慕容瀚凌对上阿七审视的目光说:“你只说要如何,一切听你的。”
只见那阿七翘着一边的嘴角,满眼笑意,缓缓说道:“从此,我们便以姐弟相称。”
阿七瞄着眼,偷偷的打量了慕容瀚凌一眼,见他面上并无愠怒,却是一脸看好戏的模样,等着她继续说下去。
那阿七便更是放大了胆子,说:“自此,你就由姐姐我来照顾了!这样我也不算食言,自是做到了有我的地方就有你的家。”
慕容瀚凌忍俊不禁,扬着眉毛,用手拍了拍阿七的脑袋,说:“你,小王的姐姐?你还真是什么话都敢说。”
“怎么,你不服?你可别忘了,本小姐可是神女,马上就要三十八了。做你姐姐,这年岁肯定是够的,我可没跟你开玩笑!”
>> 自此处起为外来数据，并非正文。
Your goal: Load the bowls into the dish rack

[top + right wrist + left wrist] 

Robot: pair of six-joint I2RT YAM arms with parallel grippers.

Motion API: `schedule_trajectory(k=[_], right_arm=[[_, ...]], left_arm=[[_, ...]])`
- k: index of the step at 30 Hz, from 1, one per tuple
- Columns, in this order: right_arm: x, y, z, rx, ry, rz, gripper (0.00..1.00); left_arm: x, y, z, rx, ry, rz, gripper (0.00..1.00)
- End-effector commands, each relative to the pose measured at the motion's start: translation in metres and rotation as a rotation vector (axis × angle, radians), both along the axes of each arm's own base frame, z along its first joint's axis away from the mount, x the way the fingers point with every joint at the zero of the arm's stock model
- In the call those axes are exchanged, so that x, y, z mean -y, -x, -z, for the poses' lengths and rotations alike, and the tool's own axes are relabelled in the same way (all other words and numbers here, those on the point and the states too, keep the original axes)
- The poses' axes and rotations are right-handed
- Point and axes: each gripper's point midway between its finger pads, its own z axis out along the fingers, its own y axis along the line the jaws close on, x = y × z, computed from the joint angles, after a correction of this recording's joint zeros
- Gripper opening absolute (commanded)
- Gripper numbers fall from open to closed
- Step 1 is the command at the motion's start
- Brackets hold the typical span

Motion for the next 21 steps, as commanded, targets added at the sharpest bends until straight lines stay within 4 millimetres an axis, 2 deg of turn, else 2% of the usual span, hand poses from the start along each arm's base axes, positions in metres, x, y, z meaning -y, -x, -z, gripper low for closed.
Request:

慕容瀚凌盯着她瞅了半天,愣是没研究出来,眼前这女人是从哪块石头里蹦出来地。
于是他只得将计就计,面儿上懒懒的说道:“你可想清楚了,莫要后悔。”
“笑话,怎会后悔!”
“那我们便说好了,你若做了小王的姐姐,便要每日早起,照顾小王我的饮食起居。既然做了姐姐,那以后的行为自要‘发乎情,止乎礼’,万不可再在小王身边蹭悠。睡觉的时候自然也要离小王远远的,啧啧,哪有你这种往弟弟身上蹭口水的姐姐......”
“停!”
阿七甩出一只手,明令禁止慕容瀚凌再继续说下去。
这番听将下来,她很不争气地后悔了自己的提议。什么早起照顾他饮食起居,那岂不是说她要完全告别那梦幻般的懒人早餐模式?什么“发乎情,止乎礼”,完全就是禁止她往自己身上攀爬。还睡觉也得离他远远的,那她到哪里再找个免费抱枕来?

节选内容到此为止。